• _Exercise requirements_
I need the number of lines in the listing below that include the string "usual", and only that number.

════════════════════

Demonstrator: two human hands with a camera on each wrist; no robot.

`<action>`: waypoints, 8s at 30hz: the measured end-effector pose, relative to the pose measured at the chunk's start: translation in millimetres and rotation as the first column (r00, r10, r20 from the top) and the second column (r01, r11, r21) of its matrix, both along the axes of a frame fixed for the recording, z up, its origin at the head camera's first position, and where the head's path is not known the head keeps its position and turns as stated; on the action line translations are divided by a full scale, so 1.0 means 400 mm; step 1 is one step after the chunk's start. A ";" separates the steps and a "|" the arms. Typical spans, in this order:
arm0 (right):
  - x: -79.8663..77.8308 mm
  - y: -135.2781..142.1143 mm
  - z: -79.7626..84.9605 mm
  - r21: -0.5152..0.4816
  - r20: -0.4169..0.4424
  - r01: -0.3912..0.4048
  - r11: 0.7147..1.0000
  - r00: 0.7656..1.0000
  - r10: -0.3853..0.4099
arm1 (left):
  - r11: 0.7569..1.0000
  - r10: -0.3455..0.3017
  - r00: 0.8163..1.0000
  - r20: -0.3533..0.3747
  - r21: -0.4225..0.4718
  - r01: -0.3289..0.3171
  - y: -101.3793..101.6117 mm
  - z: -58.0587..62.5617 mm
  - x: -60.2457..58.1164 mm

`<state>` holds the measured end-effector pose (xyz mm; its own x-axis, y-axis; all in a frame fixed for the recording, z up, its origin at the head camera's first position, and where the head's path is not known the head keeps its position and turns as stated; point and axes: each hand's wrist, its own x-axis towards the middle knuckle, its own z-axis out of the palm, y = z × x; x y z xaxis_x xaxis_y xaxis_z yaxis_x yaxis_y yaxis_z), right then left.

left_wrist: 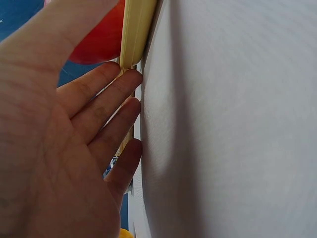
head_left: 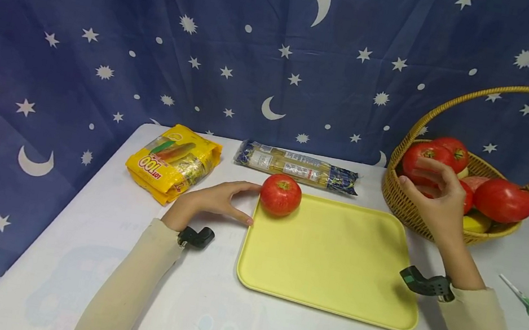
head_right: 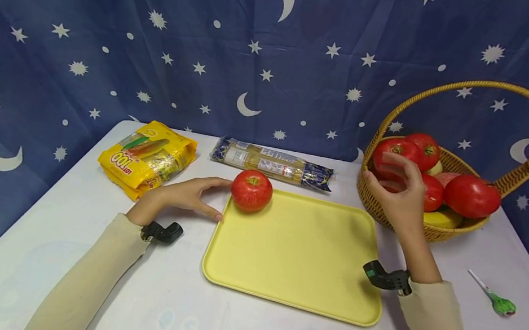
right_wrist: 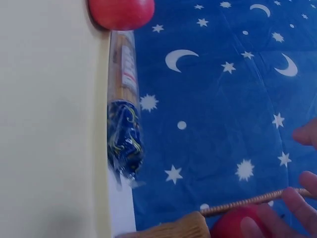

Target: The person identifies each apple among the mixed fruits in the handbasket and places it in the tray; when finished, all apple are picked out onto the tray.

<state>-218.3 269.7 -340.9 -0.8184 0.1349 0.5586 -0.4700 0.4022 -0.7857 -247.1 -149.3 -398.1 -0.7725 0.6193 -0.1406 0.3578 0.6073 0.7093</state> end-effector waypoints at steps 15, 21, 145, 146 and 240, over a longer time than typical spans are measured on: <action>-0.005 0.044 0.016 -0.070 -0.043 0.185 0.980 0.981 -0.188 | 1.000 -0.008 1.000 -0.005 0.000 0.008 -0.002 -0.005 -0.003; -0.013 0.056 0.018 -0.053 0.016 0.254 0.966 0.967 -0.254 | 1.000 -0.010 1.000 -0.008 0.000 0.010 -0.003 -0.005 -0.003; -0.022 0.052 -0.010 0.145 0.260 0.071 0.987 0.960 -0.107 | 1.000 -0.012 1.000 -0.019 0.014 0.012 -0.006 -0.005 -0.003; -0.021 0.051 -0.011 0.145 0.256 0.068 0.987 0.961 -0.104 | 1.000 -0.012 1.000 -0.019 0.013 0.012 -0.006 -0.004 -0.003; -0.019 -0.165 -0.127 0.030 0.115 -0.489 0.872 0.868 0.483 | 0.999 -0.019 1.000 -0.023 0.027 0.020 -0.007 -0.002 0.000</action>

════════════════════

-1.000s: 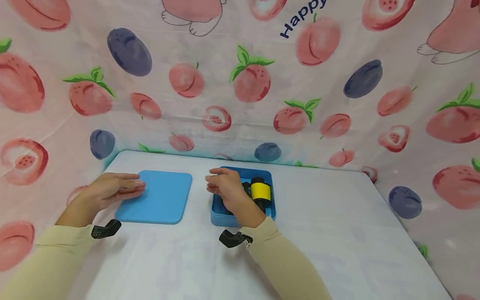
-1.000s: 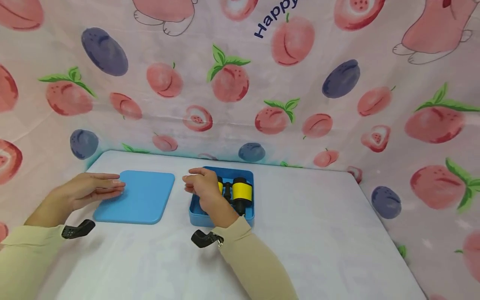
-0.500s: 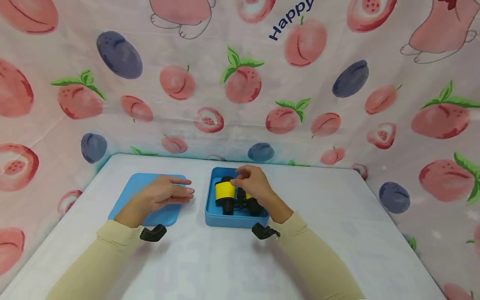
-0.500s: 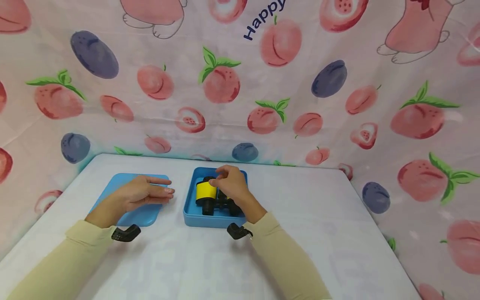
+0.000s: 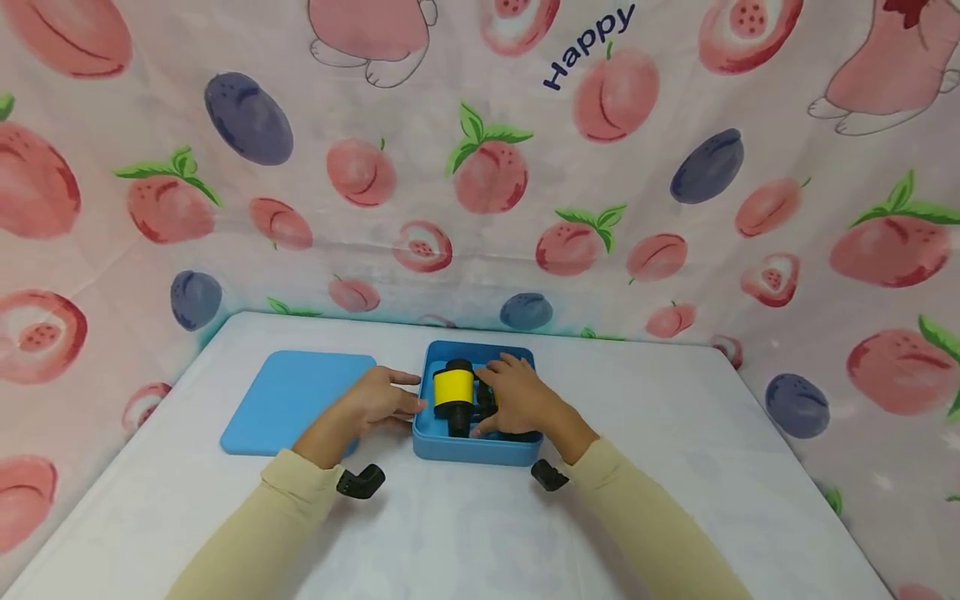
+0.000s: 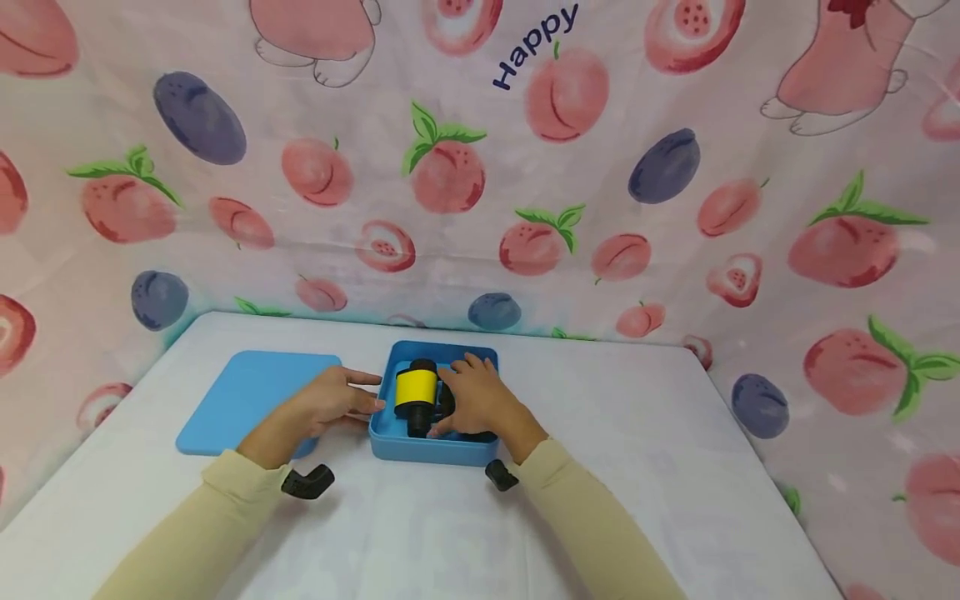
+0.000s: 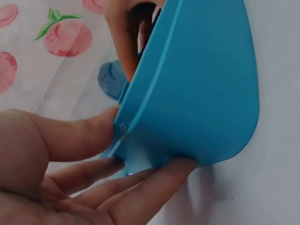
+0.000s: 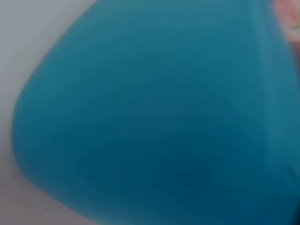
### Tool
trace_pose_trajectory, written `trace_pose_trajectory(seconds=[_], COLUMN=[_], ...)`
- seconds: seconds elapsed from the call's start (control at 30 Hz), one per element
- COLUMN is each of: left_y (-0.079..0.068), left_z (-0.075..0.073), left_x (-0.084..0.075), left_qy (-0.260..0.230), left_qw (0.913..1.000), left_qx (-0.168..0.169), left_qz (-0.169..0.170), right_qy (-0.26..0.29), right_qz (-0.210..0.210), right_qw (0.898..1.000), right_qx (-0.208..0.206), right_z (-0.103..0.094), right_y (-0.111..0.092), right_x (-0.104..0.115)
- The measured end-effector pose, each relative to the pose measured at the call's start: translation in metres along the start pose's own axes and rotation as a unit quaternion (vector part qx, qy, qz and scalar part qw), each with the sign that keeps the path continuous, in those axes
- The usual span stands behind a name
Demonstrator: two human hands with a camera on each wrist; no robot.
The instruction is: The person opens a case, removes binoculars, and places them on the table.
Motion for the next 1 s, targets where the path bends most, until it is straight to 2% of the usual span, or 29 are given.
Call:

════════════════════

• _Response box_
2